● Assignment: Every line between the top of the data below and the line with "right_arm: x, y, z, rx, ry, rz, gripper", both ends included, must be retyped exactly.

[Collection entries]
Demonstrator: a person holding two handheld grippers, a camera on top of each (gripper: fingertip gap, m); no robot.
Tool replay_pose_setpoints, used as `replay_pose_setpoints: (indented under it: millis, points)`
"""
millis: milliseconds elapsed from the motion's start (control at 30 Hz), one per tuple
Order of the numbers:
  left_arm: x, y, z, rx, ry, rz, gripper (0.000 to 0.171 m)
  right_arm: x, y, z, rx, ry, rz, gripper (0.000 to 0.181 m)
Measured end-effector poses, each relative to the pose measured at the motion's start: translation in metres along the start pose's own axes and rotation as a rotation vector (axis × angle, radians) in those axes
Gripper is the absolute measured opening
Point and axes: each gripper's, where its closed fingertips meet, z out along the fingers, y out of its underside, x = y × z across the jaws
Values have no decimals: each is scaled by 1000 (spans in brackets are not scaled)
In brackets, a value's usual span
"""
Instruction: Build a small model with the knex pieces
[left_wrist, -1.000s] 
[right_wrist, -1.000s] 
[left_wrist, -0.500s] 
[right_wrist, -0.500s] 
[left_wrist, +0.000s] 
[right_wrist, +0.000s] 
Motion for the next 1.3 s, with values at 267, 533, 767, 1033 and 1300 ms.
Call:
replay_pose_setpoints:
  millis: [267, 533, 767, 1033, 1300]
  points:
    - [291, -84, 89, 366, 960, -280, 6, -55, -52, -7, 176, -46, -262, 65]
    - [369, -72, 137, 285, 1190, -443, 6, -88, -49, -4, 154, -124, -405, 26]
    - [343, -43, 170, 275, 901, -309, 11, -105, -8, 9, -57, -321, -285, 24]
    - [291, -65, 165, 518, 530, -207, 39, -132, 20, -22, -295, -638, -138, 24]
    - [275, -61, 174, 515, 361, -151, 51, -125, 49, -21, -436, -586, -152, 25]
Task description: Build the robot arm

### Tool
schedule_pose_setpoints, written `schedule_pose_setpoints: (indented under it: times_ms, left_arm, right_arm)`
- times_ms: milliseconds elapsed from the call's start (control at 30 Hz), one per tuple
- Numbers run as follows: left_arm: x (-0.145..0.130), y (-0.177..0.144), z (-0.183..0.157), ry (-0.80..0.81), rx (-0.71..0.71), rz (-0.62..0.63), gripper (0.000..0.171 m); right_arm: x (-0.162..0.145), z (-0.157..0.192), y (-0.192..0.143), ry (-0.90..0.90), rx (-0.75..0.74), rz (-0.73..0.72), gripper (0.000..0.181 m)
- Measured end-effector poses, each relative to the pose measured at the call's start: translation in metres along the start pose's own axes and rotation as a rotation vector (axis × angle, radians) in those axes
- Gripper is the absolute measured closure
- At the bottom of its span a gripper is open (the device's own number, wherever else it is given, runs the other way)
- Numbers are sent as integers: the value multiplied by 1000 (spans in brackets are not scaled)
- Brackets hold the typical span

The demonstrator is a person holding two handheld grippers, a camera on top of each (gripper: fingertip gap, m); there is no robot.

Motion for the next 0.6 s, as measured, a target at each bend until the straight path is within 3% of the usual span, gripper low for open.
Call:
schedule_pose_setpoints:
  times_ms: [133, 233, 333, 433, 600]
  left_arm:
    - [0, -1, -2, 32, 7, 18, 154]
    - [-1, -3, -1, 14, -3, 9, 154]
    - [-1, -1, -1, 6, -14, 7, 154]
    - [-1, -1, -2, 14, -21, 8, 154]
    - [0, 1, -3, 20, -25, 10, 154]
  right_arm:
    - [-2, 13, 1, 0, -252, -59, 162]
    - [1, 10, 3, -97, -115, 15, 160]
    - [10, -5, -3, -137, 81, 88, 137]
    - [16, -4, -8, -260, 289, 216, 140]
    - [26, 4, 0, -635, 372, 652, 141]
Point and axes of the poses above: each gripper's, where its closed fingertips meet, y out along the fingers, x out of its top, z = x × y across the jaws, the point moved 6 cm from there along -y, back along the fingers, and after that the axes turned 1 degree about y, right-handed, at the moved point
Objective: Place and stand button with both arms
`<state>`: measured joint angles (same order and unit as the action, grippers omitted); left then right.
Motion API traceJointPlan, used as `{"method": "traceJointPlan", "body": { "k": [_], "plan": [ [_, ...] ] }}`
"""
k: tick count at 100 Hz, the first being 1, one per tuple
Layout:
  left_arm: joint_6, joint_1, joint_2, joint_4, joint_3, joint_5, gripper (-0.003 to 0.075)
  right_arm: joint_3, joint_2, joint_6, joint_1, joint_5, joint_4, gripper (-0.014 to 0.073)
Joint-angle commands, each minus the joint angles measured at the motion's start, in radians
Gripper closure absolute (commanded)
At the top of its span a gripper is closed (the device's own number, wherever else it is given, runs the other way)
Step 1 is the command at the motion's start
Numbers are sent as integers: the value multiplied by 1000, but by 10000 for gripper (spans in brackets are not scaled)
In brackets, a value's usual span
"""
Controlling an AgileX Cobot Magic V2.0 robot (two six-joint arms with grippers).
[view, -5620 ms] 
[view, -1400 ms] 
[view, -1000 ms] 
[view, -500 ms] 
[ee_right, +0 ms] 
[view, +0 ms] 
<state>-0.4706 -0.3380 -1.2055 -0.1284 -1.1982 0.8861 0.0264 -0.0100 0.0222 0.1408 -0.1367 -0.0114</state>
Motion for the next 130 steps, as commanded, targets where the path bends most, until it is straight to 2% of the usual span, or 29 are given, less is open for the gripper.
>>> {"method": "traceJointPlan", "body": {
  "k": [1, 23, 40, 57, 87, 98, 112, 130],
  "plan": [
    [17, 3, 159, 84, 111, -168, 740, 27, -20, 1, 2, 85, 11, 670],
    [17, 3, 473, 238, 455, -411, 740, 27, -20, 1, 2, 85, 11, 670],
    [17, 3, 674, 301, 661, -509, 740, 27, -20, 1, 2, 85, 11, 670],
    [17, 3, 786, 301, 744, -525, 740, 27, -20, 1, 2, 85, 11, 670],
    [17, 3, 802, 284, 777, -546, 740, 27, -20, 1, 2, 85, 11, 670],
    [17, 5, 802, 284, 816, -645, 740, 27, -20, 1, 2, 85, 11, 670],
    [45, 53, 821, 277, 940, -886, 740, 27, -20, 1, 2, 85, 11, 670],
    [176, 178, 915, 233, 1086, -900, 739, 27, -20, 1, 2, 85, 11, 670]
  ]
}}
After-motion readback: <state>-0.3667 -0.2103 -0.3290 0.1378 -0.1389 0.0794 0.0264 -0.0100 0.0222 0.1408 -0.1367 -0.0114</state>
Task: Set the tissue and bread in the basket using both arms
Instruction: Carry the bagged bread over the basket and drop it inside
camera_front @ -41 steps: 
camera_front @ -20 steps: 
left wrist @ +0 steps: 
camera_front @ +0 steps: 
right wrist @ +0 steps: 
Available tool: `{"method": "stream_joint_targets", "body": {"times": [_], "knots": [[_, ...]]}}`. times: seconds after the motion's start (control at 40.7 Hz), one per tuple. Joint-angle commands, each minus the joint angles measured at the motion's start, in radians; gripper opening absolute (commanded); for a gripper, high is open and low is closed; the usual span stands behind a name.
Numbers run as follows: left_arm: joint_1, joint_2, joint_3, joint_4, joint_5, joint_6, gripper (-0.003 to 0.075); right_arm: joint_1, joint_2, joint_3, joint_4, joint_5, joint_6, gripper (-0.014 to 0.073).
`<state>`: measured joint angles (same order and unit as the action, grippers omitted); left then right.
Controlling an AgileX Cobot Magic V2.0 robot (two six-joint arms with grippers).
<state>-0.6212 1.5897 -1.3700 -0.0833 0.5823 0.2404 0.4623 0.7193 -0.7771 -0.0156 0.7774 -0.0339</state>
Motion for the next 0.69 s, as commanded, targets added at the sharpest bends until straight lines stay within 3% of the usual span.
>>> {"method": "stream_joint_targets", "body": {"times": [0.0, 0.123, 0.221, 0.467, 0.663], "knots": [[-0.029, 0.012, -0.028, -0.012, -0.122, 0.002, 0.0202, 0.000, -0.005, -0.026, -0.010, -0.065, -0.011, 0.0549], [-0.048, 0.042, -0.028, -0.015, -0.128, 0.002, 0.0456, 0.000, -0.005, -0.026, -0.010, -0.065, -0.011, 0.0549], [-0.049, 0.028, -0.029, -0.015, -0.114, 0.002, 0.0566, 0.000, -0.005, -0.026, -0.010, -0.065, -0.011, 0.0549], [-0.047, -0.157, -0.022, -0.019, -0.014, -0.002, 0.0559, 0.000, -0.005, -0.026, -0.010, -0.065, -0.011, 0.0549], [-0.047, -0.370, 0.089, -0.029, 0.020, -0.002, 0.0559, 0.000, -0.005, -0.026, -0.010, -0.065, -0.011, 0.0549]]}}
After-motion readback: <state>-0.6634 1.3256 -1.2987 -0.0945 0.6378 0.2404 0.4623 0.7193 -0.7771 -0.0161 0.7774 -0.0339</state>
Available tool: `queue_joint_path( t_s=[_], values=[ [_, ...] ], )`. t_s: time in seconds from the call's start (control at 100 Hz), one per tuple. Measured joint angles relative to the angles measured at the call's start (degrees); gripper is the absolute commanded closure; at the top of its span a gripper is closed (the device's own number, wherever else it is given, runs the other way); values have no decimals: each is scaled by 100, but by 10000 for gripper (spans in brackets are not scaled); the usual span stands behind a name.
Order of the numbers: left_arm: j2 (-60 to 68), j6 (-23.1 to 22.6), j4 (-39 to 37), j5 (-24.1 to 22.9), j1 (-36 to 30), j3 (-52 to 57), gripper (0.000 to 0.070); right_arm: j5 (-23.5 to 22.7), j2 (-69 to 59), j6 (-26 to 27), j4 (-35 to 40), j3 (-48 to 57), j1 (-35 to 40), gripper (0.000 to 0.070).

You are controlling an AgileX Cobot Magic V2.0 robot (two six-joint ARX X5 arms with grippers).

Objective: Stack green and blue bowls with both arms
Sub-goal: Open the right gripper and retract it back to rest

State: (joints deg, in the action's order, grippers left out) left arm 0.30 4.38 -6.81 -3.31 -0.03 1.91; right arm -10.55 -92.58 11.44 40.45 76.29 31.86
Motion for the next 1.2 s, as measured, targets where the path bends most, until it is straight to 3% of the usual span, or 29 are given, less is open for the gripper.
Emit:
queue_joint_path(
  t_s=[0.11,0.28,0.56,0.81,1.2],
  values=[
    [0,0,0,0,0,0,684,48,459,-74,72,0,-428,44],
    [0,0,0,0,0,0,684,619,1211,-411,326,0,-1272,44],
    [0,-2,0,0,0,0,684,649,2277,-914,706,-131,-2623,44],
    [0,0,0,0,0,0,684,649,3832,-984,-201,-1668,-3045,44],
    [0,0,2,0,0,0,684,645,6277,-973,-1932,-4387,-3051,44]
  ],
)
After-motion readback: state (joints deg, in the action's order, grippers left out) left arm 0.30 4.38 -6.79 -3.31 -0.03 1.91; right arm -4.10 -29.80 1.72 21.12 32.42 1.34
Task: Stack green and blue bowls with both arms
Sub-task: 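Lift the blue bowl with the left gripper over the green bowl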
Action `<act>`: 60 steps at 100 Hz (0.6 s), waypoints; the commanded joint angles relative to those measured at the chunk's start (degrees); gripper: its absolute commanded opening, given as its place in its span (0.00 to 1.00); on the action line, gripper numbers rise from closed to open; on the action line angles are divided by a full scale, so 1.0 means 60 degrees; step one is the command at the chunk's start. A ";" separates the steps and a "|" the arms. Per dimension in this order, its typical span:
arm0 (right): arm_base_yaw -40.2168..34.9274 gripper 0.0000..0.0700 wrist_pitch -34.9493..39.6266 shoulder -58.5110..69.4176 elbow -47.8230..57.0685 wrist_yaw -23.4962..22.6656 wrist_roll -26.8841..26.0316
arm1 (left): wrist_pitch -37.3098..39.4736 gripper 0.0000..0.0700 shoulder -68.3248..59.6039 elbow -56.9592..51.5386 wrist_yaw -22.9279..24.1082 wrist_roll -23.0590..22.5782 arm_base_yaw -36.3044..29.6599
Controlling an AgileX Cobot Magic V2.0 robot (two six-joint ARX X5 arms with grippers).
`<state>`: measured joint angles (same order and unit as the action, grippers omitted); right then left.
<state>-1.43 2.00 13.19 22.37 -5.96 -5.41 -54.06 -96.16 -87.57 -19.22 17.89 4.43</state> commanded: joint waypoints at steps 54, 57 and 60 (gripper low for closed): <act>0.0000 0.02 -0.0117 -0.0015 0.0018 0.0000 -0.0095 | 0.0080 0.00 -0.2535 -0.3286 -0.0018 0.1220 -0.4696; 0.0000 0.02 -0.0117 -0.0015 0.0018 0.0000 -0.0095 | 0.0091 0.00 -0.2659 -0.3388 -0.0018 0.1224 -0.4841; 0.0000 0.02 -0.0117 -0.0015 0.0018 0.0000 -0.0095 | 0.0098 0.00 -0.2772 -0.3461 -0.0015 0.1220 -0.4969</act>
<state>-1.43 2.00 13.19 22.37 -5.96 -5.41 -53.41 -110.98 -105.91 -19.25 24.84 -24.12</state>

● Solution for this task:
Demonstrator: a person holding two handheld grippers, a camera on top of each (gripper: fingertip gap, m); no robot.
Tool replay_pose_setpoints, used as `replay_pose_setpoints: (indented under it: millis, points)`
"""
millis: milliseconds elapsed from the motion's start (control at 30 Hz), one per tuple
Order of the numbers:
  left_arm: x, y, z, rx, ry, rz, gripper (0.000 to 0.171 m)
  right_arm: x, y, z, rx, ry, rz, gripper (0.000 to 0.181 m)

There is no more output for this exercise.